## Description of the task
Set out the listing word for word. End with the line that contains "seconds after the".

[Provided entries]

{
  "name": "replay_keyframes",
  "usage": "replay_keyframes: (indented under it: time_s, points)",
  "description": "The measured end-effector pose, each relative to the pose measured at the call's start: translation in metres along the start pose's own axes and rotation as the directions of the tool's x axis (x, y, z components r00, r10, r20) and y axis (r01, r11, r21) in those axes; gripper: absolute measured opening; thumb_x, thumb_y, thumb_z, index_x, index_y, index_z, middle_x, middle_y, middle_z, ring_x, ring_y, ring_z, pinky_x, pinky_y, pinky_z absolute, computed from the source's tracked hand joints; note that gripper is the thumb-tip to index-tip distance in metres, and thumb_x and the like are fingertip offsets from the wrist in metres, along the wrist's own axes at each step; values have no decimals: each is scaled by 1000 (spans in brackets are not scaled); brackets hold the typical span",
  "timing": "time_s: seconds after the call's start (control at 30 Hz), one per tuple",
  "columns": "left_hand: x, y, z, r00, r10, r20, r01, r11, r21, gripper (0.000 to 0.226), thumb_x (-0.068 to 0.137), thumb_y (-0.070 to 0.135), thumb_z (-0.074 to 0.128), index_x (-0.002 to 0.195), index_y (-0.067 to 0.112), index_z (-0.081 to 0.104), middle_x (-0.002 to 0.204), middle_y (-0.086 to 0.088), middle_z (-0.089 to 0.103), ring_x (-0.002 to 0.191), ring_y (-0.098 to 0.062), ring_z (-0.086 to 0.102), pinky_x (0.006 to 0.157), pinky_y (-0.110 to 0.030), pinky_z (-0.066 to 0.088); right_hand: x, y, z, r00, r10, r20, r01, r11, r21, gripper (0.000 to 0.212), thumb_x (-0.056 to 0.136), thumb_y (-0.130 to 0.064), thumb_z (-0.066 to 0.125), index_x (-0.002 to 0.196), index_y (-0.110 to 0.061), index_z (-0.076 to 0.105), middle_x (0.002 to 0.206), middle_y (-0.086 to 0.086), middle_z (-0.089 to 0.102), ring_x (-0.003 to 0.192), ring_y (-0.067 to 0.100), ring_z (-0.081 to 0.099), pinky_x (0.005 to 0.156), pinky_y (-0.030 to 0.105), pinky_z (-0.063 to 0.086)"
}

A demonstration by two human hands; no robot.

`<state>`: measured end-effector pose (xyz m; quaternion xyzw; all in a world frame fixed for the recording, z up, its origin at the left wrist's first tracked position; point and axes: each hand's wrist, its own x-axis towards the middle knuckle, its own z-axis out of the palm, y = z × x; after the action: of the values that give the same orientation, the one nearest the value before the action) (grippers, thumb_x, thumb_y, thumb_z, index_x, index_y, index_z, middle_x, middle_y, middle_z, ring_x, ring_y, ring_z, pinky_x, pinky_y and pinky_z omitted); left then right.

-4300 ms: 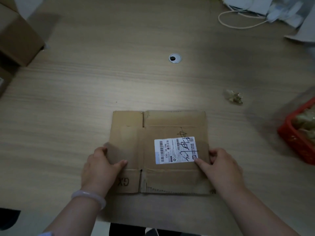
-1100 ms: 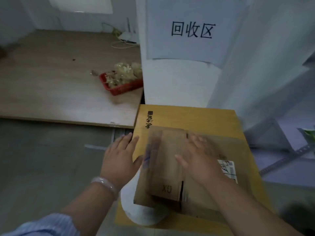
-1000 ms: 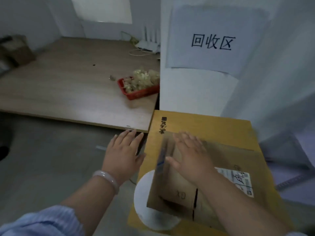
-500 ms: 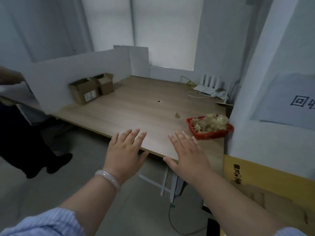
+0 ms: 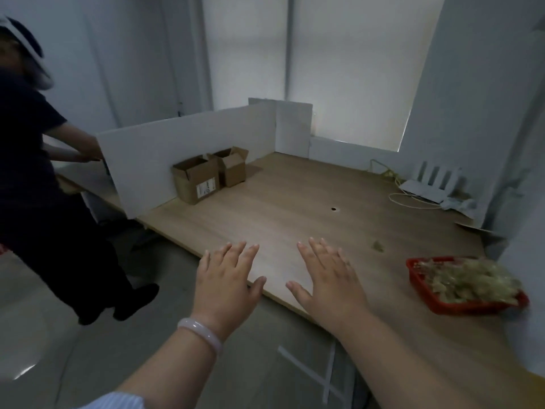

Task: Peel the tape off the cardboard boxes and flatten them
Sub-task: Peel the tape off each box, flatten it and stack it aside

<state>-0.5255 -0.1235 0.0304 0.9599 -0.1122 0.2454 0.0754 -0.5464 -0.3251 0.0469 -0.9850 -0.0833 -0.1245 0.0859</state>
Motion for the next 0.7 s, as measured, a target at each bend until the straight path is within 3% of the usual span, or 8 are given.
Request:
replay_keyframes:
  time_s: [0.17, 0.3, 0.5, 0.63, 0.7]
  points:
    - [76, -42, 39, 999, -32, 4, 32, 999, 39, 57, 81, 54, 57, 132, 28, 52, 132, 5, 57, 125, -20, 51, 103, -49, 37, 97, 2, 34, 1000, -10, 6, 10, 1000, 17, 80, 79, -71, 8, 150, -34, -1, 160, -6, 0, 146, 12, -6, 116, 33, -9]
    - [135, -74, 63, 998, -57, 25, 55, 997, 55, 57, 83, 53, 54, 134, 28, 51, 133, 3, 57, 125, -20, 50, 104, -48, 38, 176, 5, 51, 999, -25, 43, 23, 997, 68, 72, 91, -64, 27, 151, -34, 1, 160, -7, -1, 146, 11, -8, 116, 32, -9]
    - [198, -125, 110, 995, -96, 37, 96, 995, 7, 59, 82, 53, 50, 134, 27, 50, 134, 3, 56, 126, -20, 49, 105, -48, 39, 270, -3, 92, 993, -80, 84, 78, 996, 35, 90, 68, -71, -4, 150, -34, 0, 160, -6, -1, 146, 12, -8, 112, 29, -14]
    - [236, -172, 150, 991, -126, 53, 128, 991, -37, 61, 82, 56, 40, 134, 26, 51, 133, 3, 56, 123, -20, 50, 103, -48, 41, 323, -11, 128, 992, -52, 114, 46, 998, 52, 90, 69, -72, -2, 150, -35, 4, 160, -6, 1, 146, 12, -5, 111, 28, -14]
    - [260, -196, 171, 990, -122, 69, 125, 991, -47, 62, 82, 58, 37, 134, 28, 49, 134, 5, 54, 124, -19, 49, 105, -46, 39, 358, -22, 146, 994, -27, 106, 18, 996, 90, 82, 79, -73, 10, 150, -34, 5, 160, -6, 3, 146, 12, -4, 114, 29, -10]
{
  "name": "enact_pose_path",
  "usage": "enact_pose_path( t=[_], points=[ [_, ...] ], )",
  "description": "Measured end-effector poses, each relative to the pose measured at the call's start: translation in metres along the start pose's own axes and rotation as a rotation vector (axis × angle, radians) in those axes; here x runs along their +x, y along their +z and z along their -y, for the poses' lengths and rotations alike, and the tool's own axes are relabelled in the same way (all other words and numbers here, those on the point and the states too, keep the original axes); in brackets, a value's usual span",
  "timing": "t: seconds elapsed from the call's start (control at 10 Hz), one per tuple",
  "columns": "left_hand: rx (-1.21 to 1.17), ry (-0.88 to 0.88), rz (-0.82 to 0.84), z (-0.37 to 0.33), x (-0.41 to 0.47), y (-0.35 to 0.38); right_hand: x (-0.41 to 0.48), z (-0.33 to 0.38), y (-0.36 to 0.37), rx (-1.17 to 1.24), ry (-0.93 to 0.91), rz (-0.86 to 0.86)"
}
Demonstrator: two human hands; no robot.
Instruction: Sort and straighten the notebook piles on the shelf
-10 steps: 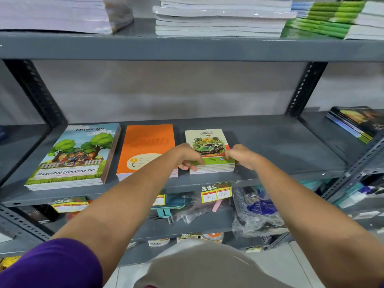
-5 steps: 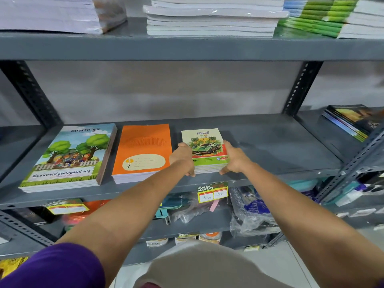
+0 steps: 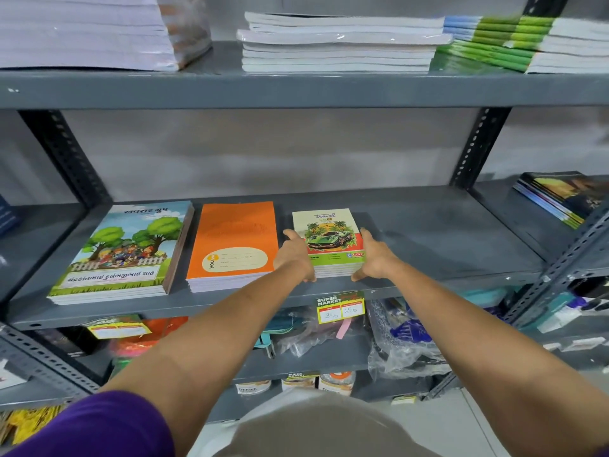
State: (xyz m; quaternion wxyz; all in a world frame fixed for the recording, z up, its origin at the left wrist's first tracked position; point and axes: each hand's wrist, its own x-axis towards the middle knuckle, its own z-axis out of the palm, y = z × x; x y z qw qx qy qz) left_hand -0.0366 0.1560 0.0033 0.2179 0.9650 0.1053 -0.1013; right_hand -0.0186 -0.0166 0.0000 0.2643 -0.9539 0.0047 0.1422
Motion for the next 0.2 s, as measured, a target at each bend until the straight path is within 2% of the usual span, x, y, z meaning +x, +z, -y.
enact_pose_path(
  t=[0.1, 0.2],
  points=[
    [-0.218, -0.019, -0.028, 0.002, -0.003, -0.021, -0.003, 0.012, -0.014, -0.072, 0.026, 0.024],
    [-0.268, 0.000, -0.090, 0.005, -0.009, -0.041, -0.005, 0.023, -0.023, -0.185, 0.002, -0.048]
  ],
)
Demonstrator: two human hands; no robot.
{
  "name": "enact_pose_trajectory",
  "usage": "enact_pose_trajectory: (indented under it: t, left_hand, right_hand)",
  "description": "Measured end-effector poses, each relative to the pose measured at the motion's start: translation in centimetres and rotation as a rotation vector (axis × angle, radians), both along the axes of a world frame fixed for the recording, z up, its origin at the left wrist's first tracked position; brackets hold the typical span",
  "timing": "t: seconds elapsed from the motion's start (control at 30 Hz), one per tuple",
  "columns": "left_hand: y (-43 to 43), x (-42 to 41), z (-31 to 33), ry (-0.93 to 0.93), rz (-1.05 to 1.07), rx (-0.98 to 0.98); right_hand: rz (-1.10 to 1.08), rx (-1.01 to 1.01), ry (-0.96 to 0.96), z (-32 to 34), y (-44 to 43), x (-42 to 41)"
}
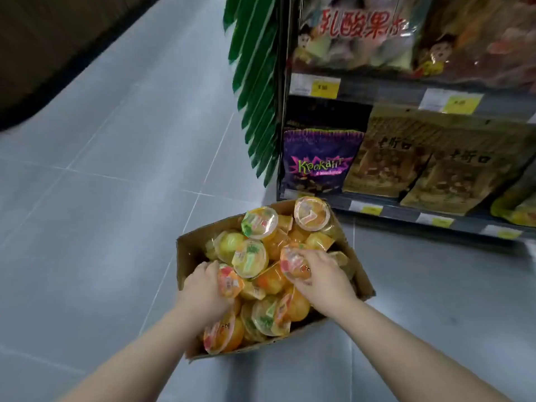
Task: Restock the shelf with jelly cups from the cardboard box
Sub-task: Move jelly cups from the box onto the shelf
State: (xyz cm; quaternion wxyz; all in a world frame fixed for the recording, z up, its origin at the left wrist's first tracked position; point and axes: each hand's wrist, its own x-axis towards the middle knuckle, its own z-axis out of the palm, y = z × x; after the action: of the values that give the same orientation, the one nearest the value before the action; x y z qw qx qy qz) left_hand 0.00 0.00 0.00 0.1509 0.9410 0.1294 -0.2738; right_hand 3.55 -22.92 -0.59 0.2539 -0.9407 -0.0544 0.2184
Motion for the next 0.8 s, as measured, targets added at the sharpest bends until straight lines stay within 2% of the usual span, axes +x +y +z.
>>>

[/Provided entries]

## Answer to this problem
{
  "name": "replay_keyframes",
  "usage": "replay_keyframes: (indented under it: time_s, points)",
  "description": "The measured end-effector pose, each relative to the pose measured at the call's start: translation in metres along the start pose's own axes and rotation as the directions of the tool's x axis (x, y, z components r00, r10, r20) and y axis (r01, r11, r21) in those axes; gripper: absolute measured opening; thumb_x, thumb_y, thumb_z, index_x, index_y, index_z, middle_x, middle_y, middle_z, ring_x, ring_y, ring_z, pinky_x, pinky_y, pinky_z absolute, computed from the source's tracked hand joints; note that gripper is the thumb-tip to index-tip distance in metres, and thumb_x and the like are fingertip offsets from the wrist in metres, along the wrist's own axes at each step; values have no decimals: each is scaled by 1000 (spans in brackets are not scaled); brackets hold the typical span",
  "timing": "time_s: seconds after the call's start (control at 30 Hz), one per tuple",

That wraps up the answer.